## Records contained in a dataset
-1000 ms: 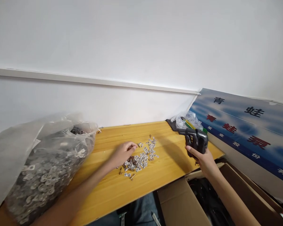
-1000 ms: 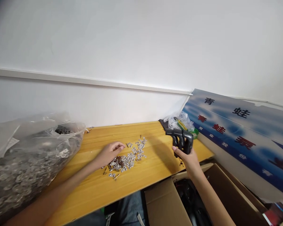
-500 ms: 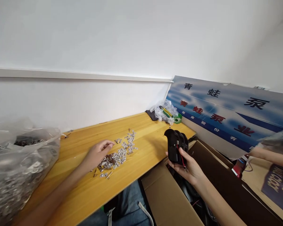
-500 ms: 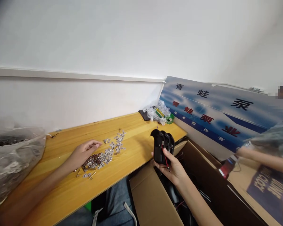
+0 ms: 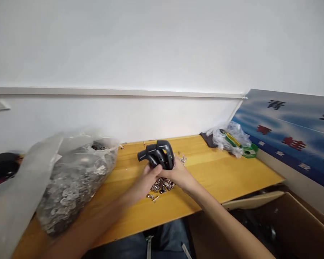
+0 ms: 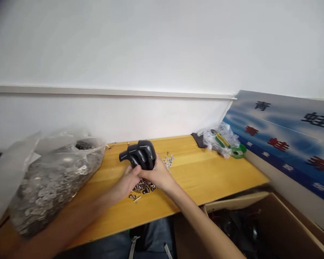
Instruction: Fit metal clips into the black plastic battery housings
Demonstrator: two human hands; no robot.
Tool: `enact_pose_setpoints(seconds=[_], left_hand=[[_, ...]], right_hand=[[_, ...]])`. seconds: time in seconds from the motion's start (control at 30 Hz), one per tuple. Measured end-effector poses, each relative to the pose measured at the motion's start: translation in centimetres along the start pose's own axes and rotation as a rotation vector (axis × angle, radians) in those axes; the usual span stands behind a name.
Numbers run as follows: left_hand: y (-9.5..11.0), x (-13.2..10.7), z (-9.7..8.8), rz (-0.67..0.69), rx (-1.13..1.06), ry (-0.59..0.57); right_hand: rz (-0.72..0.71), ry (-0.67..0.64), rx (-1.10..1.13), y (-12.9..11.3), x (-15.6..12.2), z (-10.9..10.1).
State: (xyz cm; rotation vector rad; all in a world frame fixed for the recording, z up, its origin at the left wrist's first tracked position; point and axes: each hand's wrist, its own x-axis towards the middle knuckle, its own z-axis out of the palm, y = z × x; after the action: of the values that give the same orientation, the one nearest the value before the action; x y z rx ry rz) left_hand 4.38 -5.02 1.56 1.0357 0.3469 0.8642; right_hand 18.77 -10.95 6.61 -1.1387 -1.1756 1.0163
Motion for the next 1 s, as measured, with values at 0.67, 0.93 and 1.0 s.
enact_pose_setpoints(seconds=[0.67,0.93,1.0], left_hand=[[1.9,1.7,-2.1,-0.24,-0.229,0.239],[1.4,0.5,-2.2,-0.145,0.124,0.138],[1.6,0.4,-1.8,-0.109,0.108,0.073]], right_hand=[[0.404,-0.069,0.6,2.3,3.6,-0.5],[0.302,-0.096,0.335,2.2,1.7,1.2],[0.24,-0.079,0.263,2.1,1.1,1.5]])
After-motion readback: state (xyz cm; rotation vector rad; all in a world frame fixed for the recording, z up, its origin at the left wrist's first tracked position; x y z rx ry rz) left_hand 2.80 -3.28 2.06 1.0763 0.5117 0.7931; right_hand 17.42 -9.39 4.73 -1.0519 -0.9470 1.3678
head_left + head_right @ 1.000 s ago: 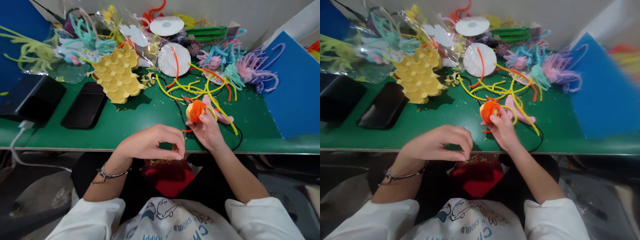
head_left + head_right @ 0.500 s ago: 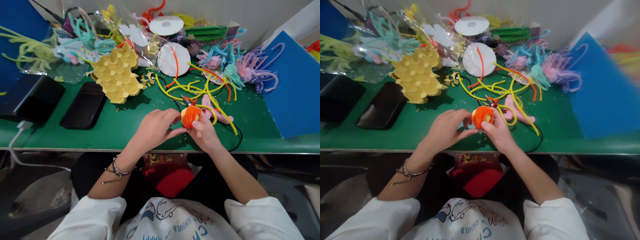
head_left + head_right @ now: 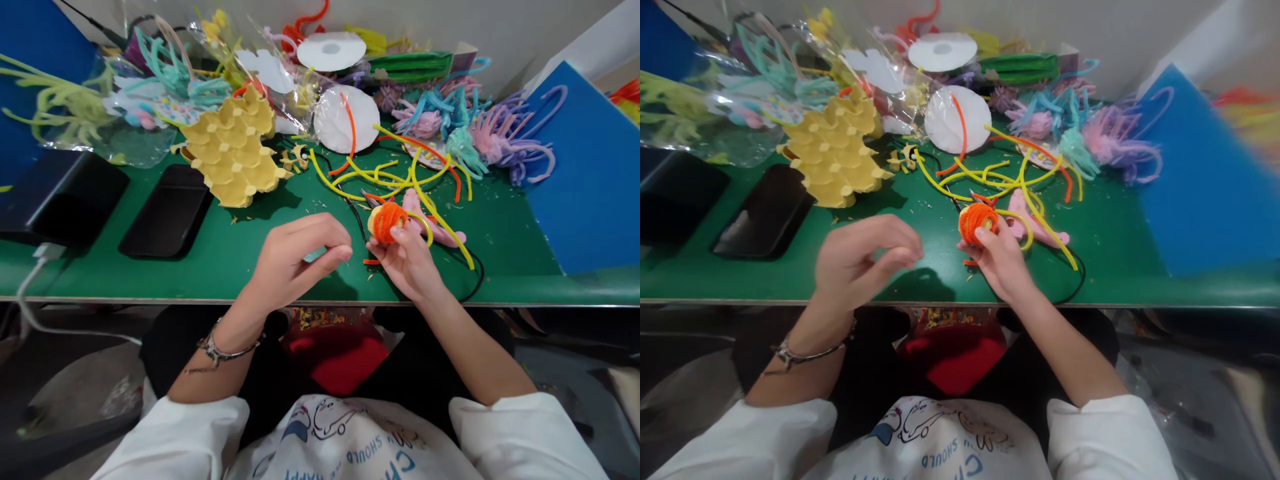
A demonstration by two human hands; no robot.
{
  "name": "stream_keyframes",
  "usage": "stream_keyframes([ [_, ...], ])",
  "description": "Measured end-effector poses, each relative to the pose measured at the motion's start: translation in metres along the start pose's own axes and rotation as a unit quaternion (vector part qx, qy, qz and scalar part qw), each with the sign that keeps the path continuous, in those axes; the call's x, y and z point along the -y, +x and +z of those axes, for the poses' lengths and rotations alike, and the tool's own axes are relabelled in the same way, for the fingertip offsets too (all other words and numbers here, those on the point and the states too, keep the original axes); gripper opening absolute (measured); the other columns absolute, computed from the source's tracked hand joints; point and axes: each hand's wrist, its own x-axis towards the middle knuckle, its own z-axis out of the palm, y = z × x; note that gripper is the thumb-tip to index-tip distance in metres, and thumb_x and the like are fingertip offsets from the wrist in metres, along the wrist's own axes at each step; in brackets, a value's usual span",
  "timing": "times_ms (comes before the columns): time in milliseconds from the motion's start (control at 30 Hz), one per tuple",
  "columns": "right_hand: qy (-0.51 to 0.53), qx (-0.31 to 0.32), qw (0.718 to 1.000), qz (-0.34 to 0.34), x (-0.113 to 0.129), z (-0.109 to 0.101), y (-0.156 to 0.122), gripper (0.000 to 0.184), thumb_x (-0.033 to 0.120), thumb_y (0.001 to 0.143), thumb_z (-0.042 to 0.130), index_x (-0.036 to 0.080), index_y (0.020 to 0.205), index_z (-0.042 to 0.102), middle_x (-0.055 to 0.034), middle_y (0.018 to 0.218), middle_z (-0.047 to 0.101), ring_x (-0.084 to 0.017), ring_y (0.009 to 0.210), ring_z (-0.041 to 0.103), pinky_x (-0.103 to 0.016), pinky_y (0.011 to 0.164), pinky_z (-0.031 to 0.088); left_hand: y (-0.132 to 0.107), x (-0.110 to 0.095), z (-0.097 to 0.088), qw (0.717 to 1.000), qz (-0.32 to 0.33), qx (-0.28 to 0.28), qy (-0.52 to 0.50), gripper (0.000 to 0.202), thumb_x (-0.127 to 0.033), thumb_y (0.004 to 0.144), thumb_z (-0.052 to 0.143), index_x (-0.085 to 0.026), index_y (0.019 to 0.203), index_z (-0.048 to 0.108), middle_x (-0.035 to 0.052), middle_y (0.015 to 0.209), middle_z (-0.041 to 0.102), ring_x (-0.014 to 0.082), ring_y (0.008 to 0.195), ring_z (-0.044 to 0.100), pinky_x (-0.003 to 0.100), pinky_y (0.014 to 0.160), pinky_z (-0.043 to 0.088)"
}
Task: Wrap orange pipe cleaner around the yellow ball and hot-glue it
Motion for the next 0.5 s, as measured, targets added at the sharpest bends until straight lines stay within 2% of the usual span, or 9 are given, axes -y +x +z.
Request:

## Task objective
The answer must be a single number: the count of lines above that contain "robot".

## Answer area
2